ACTION ITEM: Repeat only the lines running from the beginning of the material through the line that contains "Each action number".

PROVIDED MATERIAL:
BEGIN

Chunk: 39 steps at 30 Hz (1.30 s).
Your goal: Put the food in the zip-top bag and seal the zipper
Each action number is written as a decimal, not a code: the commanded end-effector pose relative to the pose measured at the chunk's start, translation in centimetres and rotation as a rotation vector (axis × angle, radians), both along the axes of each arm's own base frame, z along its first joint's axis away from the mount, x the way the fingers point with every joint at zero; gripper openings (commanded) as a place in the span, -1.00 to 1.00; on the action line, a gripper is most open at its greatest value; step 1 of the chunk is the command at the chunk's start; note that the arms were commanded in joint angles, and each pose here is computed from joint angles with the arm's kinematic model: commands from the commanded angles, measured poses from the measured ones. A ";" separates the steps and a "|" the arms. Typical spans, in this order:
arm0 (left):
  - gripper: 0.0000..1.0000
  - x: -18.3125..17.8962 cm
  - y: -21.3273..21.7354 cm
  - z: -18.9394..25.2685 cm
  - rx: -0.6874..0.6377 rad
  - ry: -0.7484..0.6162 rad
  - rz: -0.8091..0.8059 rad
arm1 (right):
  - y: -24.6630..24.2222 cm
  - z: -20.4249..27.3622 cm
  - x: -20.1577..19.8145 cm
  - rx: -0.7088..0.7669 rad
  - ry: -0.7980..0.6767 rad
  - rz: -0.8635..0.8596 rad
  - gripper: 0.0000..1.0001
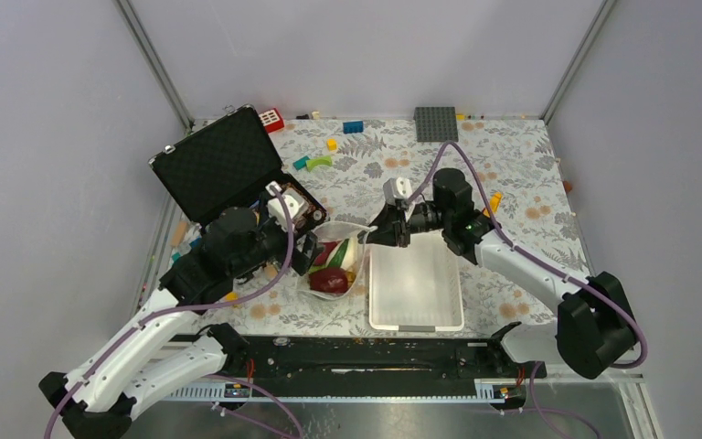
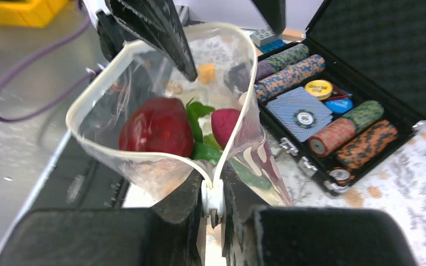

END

TASK RESULT:
Chunk: 39 steps at 30 Hz (1.30 s).
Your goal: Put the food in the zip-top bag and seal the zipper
Each action number is written as a decimal, not a code: the commanded end-effector pose relative to the pose measured at the chunk's start, translation in centimetres and rotation as a rotation vector (axis × angle, radians), both along the axes of each arm's own base frame, z along its first joint's axis away from the mount, x the way the fingers point with every joint at zero; gripper openings (commanded) as a place in the span, -1.00 to 1.00; on the action line, a gripper is most open at its greatest value; step 1 of the chunk is the command at the chunk's start; note that the arms were commanded in joint angles, and each pose here is computed from joint angles with the arm's kinematic model: commands from the commanded angles, measured poses from the measured ones. A ";" separates the steps and a "|" the arms. Typical spans, in this order:

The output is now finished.